Grandpa pointed to the pillows and the strap holding him securely in place, “They won’t let me fart!”
A Couple in their eighties were both having problems remembering things. During a medical check-up, the doctor tells them that mentally, they’re just fine. He advises them that if they’re having trouble remembering things, they might want to start writing things down.
Later that night, while watching TV, the old man gets up from his chair.
‘Want anything while I’m in the kitchen?’ he asks.
“Will you get me a bowl of ice cream?”
“Don’t you think you should write it down so you can remember it?” she asks.
“No, I can remember it.”
“Well, I’d like some strawberries on top, too. Maybe you should write it down, so as not to forget it?”
He says, “I can remember that. You want a bowl of vanilla ice cream with strawberries.”
“I’d also like whipped cream.
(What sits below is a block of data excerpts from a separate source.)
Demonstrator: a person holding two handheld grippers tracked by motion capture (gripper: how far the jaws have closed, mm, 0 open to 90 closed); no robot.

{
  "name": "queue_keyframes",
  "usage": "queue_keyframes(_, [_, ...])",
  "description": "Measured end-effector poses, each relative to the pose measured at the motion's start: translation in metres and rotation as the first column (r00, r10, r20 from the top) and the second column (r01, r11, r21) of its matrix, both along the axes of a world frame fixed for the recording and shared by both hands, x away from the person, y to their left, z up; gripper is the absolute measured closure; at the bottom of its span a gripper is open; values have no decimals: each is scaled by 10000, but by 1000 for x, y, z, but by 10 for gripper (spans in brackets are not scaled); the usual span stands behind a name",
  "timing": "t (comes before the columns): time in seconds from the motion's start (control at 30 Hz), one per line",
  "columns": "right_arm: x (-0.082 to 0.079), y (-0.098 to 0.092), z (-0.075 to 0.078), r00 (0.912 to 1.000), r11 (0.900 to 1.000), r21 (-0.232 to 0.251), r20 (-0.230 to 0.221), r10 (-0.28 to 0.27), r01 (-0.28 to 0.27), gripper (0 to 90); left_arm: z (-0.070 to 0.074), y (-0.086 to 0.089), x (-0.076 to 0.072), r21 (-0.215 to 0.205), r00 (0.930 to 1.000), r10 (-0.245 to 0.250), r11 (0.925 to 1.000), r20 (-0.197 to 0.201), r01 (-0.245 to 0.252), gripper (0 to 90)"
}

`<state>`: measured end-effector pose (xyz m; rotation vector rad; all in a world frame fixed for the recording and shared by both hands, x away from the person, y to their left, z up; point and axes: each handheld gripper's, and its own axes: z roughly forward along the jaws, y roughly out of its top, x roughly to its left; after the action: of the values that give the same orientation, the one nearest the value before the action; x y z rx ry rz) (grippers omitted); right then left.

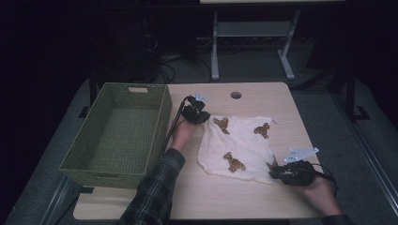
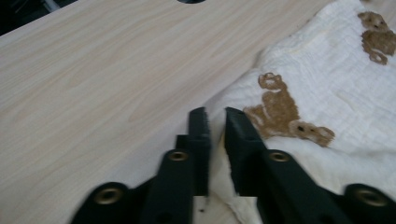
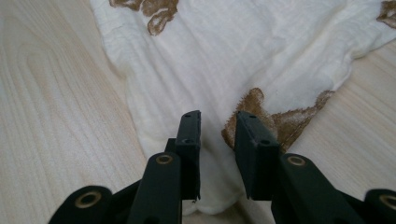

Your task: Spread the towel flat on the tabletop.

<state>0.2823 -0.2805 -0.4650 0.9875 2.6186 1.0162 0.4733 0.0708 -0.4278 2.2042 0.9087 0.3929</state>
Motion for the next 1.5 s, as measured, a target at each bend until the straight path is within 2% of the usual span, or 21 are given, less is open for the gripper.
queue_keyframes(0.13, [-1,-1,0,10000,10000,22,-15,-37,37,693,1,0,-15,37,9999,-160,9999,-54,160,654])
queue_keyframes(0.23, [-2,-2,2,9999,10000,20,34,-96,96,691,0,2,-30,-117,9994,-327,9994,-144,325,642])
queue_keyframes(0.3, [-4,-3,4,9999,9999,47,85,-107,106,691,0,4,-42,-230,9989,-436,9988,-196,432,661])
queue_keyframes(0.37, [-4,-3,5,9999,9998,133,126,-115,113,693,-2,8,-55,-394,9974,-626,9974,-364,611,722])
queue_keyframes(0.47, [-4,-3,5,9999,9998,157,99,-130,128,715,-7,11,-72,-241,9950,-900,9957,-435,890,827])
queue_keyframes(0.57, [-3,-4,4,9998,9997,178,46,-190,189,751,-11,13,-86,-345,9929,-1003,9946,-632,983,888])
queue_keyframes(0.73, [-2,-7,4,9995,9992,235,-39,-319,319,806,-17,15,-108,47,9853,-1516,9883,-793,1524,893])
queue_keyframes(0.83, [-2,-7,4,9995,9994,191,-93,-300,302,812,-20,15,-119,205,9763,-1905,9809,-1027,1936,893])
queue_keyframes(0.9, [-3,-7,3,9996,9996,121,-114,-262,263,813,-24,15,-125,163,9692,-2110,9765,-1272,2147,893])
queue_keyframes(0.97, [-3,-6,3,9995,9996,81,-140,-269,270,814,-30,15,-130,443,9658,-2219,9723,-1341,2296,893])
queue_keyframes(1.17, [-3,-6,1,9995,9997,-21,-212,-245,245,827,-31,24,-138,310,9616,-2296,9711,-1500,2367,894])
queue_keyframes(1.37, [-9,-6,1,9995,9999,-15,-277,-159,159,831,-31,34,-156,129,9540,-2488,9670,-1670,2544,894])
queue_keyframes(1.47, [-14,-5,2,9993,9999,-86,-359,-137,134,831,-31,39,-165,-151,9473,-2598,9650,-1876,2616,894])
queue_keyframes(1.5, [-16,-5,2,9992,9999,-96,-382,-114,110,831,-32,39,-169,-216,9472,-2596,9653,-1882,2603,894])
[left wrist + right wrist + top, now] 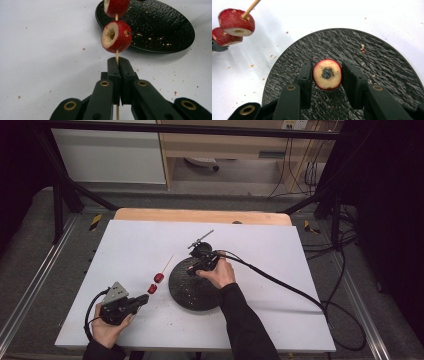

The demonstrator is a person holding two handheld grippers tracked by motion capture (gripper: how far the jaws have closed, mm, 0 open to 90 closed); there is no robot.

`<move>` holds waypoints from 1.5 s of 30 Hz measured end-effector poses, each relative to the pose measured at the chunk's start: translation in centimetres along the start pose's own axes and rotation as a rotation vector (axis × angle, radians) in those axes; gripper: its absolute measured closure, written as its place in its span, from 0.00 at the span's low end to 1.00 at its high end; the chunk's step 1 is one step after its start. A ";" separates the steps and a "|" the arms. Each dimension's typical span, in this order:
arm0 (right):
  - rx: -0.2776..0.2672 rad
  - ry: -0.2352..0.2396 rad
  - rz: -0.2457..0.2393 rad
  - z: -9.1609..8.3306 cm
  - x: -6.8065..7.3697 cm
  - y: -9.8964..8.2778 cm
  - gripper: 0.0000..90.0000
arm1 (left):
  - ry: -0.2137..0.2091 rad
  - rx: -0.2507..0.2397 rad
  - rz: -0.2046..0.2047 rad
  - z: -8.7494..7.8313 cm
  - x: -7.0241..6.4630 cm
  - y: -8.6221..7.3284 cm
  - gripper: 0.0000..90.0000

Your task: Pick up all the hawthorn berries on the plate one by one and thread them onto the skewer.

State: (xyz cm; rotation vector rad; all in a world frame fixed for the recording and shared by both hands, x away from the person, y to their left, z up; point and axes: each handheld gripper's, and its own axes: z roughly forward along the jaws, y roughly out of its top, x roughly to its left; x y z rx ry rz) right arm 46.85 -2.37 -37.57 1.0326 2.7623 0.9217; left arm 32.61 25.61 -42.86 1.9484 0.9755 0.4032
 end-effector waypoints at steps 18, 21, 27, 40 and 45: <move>-0.201 0.039 0.116 -2.9 -0.7 -4.6 0.70 | -0.010 0.005 0.014 0.4 -0.7 0.1 0.98; -0.247 0.045 0.150 -3.3 -1.0 -5.7 0.70 | -0.012 0.005 0.017 0.5 -0.9 0.2 0.98; -0.352 0.058 0.214 -4.0 -1.6 -7.8 0.70 | -0.023 0.006 0.020 1.0 -1.4 0.3 0.98; -0.546 0.089 0.324 -5.0 -1.9 -10.5 0.70 | -0.043 -0.007 0.040 1.8 -3.1 1.2 0.98; -0.623 0.110 0.356 -5.1 -1.9 -10.9 0.70 | -0.049 -0.024 0.040 2.3 -3.8 1.7 0.98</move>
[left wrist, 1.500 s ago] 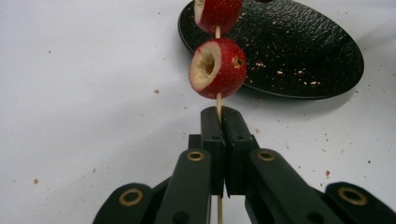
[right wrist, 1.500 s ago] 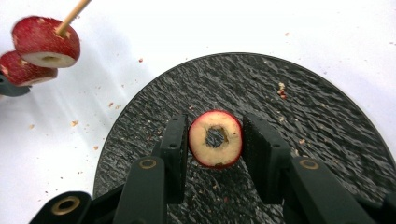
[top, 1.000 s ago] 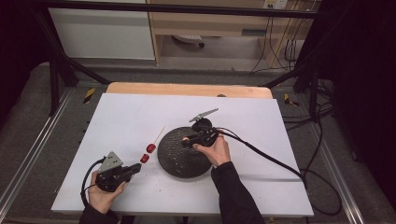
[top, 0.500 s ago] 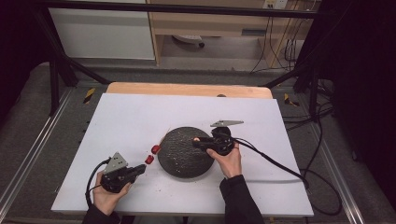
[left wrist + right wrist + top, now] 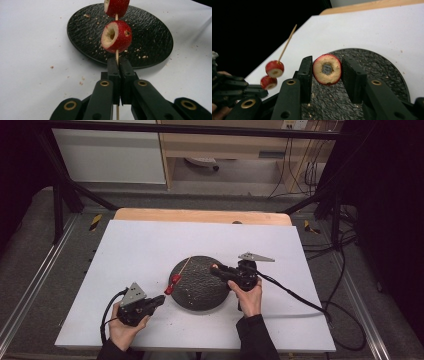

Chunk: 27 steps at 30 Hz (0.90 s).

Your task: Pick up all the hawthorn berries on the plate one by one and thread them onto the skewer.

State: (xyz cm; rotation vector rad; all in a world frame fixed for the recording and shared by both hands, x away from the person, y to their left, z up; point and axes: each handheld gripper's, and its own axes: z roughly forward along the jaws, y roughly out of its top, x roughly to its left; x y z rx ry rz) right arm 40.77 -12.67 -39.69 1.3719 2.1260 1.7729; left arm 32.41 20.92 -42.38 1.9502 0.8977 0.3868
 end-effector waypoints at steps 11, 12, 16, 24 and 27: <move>-0.173 0.036 0.079 -0.1 0.2 -0.2 0.70 | -0.010 -0.029 0.000 0.6 -1.0 0.8 0.98; -0.189 0.039 0.090 -0.1 0.3 -0.2 0.70 | -0.011 -0.029 -0.001 0.6 -1.1 0.8 0.98; -0.251 0.044 0.107 -0.1 0.4 -0.1 0.70 | -0.013 -0.041 -0.007 0.7 -1.3 0.9 0.98; -0.361 0.069 0.155 -0.4 0.6 0.4 0.70 | -0.022 -0.062 -0.014 1.0 -1.9 1.3 0.98; -0.399 0.070 0.161 -0.5 0.6 0.6 0.70 | -0.025 -0.066 -0.017 1.1 -2.1 1.5 0.98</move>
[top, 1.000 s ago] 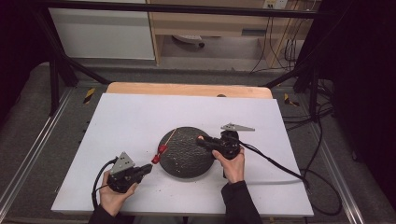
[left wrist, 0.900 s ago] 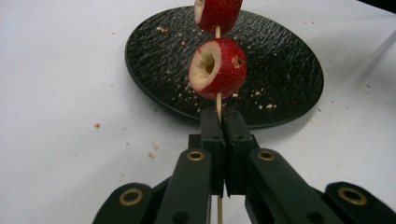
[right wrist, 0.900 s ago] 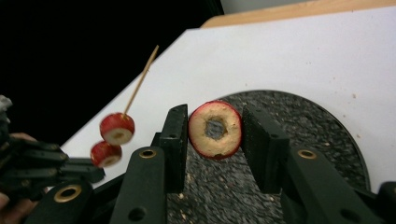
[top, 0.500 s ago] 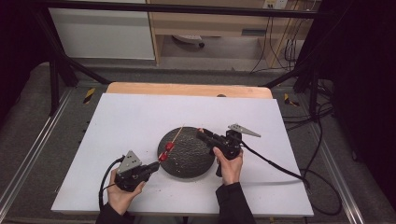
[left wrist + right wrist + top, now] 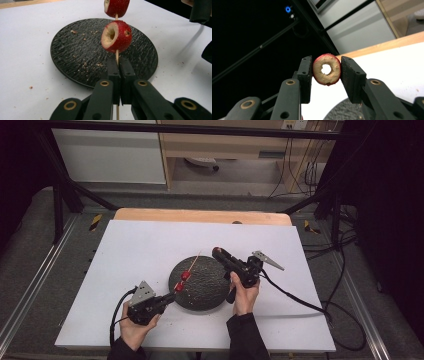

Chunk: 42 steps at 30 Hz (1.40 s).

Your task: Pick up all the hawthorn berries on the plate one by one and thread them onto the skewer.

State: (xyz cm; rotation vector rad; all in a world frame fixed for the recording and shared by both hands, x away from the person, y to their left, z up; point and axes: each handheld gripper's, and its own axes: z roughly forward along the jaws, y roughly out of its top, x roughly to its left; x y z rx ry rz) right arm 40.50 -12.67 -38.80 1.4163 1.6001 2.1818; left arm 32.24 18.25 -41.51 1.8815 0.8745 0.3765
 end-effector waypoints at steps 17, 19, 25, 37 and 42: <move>-0.152 0.044 0.051 0.2 0.1 0.4 0.70 | -0.053 -0.022 0.018 1.4 -2.3 1.0 0.98; -0.165 0.059 0.057 0.1 0.2 0.4 0.70 | -0.059 -0.024 0.017 1.6 -2.5 1.2 0.98; -0.188 0.082 0.062 -0.3 0.5 0.5 0.70 | -0.067 -0.038 0.021 1.8 -3.0 1.6 0.98; -0.193 0.093 0.066 -0.4 0.6 0.4 0.70 | -0.064 -0.065 0.011 2.0 -3.3 1.7 0.98; -0.189 0.111 0.096 -0.2 0.6 -0.2 0.70 | -0.057 -0.099 -0.011 2.5 -3.7 1.8 0.98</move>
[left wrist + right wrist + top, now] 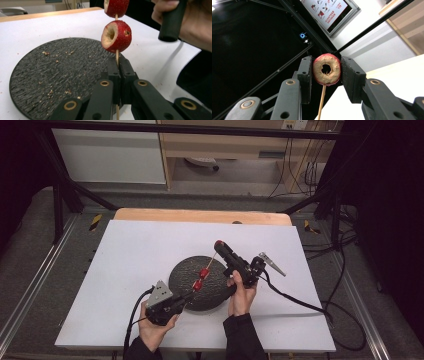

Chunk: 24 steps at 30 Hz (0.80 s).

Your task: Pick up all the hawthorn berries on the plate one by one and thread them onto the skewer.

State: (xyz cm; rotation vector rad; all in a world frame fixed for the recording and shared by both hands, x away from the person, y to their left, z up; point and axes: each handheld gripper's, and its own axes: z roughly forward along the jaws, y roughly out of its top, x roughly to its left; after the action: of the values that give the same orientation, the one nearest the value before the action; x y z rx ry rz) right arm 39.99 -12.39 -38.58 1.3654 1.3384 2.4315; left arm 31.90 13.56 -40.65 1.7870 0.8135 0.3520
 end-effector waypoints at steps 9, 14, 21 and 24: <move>-0.013 0.002 -0.013 -0.4 0.4 -0.2 0.70 | -0.012 -0.018 -0.022 0.9 -0.6 -0.2 0.98; -0.050 0.023 -0.032 -0.2 0.2 -0.2 0.71 | -0.031 -0.017 -0.060 1.0 -0.7 -0.2 0.99; 0.019 0.011 -0.063 -0.3 0.1 -0.5 0.71 | -0.026 -0.003 -0.090 1.2 -0.5 -0.2 0.99; 0.040 0.018 -0.070 -0.5 0.3 -0.3 0.71 | -0.025 0.003 -0.092 1.4 -0.5 -0.3 0.99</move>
State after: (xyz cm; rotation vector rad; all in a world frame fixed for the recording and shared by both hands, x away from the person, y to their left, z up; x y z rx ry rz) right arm 39.36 -12.38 -38.74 1.2861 1.4207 2.3903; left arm 32.28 12.30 -41.35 1.7476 0.8753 0.2676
I don’t want you to forget that, so write it down.” she says.
Irritated, he replies, “Dang it, woman, I don’t need to write it down! I can remember that simple thing: Vanilla ice cream with strawberries and whipped cream – I got it, for goodness sake!”
Then he ambles into the kitchen and she hears him getting out bowls and flatware. After about 20 minutes, the old man returns from the kitchen and hands his wife a plate of bacon and eggs. She stares at the plate in disbelief.
“I told you, you should have written it down,” she quipped, “You forgot the toast.”